The federal government launched an investigation, which in Mr. Monias’s case helped answer lingering questions, including the fact that, at the time of his birth, the power was out at the hospital, which may have contributed to the mistake. Mr. Gange said the federal government also negotiated an undisclosed settlement for the men and their family members.
Mr. Monias, a wastewater plant operator, says moving on from the shocking discovery has been slow. He grew up on Garden Hill First Nation, where all his life he heard rumours that he was not really a member of his family. He’s bigger than his relatives and, people pointed out, he looked so much like Daniel Barkman, a member of the community who turned out to be his biological father.
Finally, one day in 2015, Mr. Monias did a DNA test, hoping to prove everyone wrong, but in fact it confirmed the hurtful rumours. He had been switched at birth with his best friend Norman Barkman, who died Aug. 6, 2019, four years after discovering the life-altering mix-up.
After the revelation, two more men discovered through DNA testing that they too had been switched at birth at the federally run hospital in Norway House in 1975.
Mr. Monias said it’s been difficult adjusting to his new reality. The change is not as simple as joining a new family, he said during a recent interview with The Globe. There are complex feelings of not wanting to betray the family he grew up with and learning to be comfortable talking to and being around new biological family members. “The counselling helped a lot with my struggles, adjustments and there’s guidance too,” Mr. Monias said. “Most of all, friends who helped me through this.”

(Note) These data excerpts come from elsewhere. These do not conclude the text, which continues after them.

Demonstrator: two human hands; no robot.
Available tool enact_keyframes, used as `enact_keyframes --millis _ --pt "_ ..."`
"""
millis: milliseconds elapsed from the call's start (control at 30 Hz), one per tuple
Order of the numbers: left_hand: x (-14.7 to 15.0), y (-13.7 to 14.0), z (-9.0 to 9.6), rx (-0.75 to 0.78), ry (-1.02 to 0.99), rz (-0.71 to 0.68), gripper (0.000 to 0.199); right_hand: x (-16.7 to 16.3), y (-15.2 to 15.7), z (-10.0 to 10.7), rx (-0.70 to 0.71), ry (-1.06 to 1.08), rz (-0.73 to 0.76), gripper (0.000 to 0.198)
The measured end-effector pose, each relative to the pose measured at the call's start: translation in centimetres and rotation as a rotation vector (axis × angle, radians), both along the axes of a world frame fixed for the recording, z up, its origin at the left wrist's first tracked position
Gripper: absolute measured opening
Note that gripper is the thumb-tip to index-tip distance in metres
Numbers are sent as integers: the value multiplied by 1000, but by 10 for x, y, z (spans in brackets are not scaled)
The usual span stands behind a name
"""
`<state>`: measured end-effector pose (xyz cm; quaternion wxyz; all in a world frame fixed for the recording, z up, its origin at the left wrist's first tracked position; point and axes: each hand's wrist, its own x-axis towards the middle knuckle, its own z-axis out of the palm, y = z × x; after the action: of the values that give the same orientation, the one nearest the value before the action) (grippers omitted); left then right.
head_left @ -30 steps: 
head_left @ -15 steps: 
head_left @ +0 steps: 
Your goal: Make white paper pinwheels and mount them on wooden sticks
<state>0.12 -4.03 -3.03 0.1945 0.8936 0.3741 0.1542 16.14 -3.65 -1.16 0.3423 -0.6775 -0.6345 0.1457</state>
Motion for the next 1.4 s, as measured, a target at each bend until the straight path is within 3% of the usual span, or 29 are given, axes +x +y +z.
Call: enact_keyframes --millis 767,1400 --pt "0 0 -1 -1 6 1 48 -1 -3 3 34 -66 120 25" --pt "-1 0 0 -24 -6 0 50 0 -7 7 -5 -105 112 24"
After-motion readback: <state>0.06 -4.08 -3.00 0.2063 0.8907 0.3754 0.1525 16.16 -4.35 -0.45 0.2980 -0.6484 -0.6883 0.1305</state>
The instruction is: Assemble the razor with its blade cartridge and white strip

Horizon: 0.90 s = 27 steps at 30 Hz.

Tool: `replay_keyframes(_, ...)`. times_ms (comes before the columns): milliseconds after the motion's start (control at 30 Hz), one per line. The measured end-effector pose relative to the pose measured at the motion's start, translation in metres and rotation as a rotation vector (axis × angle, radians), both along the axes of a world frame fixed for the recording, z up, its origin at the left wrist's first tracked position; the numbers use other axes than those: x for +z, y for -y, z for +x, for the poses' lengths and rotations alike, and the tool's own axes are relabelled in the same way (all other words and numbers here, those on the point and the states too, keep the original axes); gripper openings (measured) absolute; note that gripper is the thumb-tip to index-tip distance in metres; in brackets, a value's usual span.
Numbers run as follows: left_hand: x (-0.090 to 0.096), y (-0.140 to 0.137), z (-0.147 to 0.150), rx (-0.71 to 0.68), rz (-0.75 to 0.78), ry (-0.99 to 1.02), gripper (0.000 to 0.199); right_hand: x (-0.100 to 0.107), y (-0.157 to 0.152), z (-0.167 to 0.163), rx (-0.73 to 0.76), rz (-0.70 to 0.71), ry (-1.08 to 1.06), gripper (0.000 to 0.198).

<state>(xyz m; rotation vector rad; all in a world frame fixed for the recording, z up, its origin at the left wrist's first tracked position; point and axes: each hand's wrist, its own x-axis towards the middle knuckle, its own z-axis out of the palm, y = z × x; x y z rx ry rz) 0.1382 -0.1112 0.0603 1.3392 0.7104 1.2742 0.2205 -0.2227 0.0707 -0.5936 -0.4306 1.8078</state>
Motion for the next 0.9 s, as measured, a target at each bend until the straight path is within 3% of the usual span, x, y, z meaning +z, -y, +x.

Mr. Monias and Mr. Barkman had always been best friends. As children they attended the same school, were in the same class, and celebrated birthdays together. After discovering they had been switched at birth, Mr. Barkman took the news hard and struggled with addiction, Mr. Monias said.
For Mr. Monias, losing Mr. Barkman has been a strain. He copes with the loss by spending more time with his dad, Isaiah Monias, who lives next door to him. He says his dad reminds him of his best friend and brother switched at birth. “I want to be close to him more because he looks like Norman.”